-- WORK ORDER --
Wherever the word "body" appears in a line of the records, copy that line.

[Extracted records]
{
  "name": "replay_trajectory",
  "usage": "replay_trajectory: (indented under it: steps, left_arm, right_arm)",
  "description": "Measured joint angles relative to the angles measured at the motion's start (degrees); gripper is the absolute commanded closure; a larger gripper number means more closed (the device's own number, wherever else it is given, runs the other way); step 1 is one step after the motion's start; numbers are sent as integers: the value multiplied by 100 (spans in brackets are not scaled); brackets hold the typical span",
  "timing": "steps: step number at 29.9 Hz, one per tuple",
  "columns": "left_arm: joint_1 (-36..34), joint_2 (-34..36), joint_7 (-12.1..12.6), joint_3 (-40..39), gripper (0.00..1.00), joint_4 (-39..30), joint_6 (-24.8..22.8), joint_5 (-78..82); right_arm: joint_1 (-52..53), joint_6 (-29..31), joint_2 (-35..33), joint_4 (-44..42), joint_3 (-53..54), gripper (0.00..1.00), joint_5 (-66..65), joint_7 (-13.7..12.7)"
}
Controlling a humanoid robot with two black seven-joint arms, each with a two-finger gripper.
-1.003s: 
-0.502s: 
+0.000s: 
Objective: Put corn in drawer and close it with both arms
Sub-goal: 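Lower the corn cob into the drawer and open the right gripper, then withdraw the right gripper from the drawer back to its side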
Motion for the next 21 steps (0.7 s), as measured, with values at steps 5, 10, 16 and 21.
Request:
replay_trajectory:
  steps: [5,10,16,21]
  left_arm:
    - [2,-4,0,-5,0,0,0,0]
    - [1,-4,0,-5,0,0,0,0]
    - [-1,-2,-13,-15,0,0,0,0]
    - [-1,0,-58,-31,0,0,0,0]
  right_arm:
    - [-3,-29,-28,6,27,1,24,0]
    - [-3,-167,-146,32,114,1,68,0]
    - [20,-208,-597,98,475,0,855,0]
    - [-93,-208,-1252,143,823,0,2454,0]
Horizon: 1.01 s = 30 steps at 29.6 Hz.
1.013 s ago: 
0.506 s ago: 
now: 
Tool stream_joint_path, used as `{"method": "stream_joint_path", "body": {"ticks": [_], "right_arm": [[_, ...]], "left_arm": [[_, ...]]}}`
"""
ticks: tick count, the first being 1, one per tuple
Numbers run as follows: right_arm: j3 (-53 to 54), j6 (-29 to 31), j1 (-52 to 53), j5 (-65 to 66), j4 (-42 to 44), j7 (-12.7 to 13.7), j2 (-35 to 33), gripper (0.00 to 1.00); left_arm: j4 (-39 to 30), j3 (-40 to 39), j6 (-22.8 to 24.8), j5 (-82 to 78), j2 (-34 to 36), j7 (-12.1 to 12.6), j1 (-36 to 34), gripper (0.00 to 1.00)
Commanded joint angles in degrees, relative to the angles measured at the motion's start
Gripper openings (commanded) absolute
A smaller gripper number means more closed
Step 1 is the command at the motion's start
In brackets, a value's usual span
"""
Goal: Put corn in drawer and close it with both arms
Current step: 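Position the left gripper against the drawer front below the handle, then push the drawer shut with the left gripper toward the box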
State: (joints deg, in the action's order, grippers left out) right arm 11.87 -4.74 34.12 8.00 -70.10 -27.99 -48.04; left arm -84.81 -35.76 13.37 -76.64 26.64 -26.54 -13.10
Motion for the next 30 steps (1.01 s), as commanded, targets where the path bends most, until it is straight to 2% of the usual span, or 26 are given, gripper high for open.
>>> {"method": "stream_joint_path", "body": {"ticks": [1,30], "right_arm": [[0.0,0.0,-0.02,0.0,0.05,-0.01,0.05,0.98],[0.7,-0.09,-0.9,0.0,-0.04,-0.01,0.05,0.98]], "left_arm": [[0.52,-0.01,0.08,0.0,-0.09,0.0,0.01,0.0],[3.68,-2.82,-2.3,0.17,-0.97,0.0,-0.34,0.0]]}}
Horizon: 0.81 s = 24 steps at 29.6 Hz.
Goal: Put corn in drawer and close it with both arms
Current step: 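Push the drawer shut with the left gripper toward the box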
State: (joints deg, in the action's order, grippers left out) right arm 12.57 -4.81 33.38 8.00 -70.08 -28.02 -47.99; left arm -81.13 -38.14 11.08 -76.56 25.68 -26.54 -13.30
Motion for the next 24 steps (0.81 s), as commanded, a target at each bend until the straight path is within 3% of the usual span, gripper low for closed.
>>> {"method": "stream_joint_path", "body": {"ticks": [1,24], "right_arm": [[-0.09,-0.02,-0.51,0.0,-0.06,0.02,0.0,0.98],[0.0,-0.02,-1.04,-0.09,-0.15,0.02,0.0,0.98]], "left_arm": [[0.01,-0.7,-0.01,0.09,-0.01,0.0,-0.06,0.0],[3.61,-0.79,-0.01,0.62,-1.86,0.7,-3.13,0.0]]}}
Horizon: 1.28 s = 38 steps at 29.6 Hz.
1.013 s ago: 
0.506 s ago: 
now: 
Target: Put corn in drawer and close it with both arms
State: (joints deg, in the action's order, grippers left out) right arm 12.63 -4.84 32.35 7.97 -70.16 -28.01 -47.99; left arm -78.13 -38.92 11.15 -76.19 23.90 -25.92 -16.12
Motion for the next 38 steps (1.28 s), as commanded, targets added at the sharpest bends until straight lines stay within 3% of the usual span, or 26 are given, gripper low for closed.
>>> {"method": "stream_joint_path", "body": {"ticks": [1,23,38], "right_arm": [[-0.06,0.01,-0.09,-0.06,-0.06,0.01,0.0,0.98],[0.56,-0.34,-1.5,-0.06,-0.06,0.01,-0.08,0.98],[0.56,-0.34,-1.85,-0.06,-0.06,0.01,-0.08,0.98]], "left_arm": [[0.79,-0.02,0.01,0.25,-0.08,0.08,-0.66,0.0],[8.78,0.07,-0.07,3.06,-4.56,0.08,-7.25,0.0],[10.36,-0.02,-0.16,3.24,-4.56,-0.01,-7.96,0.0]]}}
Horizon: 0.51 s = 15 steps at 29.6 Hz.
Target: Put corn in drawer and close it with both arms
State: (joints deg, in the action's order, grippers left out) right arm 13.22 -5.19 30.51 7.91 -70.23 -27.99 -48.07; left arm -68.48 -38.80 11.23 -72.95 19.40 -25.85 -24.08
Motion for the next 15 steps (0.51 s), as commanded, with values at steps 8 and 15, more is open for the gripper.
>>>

-- COMPLETED TASK --
Tool stream_joint_path, used as `{"method": "stream_joint_path", "body": {"ticks": [_], "right_arm": [[_, ...]], "left_arm": [[_, ...]]}}`
>>> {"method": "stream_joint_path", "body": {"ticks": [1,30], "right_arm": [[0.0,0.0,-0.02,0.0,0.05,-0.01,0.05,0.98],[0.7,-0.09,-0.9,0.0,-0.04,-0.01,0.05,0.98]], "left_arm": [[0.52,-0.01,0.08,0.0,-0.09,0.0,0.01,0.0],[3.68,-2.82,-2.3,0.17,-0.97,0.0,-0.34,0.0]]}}
>>> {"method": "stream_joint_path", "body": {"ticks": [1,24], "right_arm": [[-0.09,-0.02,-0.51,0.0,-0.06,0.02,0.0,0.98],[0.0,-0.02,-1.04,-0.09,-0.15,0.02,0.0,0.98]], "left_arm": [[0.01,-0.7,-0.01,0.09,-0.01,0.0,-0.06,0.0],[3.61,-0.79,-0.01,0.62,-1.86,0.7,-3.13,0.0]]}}
>>> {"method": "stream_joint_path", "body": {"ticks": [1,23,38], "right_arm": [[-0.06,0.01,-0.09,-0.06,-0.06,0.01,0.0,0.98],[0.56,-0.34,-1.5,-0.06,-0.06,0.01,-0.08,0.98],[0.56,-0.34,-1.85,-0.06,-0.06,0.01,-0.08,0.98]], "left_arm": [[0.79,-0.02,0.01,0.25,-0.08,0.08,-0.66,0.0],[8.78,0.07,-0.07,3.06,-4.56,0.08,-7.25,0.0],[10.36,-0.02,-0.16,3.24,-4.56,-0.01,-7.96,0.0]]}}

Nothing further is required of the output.